▶ _Your assignment_
All lines in the data bearing the string "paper" should be identified and copied.

▶ _Supplied material_
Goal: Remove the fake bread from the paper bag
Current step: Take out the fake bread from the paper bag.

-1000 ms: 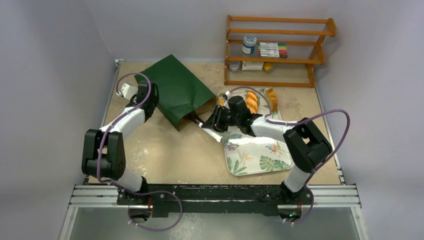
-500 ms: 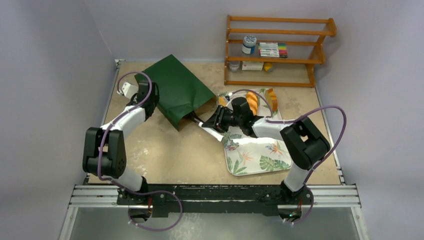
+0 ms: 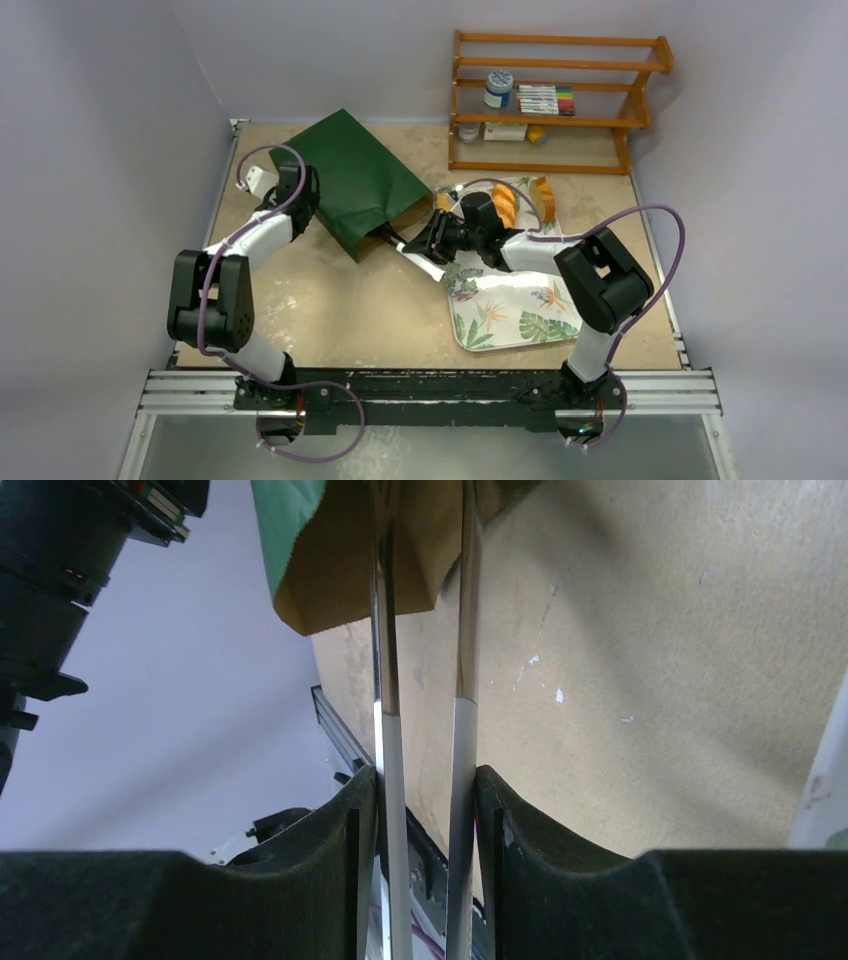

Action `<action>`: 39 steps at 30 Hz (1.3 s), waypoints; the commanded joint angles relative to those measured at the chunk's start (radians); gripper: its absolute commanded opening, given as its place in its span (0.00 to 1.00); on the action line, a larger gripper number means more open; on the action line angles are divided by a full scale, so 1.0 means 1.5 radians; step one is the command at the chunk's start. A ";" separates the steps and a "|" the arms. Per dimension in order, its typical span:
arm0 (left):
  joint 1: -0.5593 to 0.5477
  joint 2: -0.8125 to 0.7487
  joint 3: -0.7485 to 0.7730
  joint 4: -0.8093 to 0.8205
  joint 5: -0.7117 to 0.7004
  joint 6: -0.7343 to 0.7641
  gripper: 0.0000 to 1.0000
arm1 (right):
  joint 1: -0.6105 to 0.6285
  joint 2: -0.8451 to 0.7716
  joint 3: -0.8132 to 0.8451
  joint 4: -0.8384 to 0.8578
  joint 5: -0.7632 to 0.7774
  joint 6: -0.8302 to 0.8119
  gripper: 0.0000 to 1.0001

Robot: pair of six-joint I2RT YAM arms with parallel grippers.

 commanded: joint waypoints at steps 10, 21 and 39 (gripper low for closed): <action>0.007 0.014 0.019 0.033 0.006 0.020 0.22 | -0.004 0.046 0.102 -0.011 -0.004 -0.011 0.41; 0.007 0.025 -0.004 0.043 0.021 0.027 0.22 | -0.005 0.075 0.108 0.067 -0.005 0.034 0.41; 0.014 0.027 -0.007 0.046 0.030 0.034 0.21 | -0.005 0.085 0.090 0.116 -0.004 0.071 0.42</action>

▶ _Written answer_
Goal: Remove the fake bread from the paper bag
Current step: Take out the fake bread from the paper bag.

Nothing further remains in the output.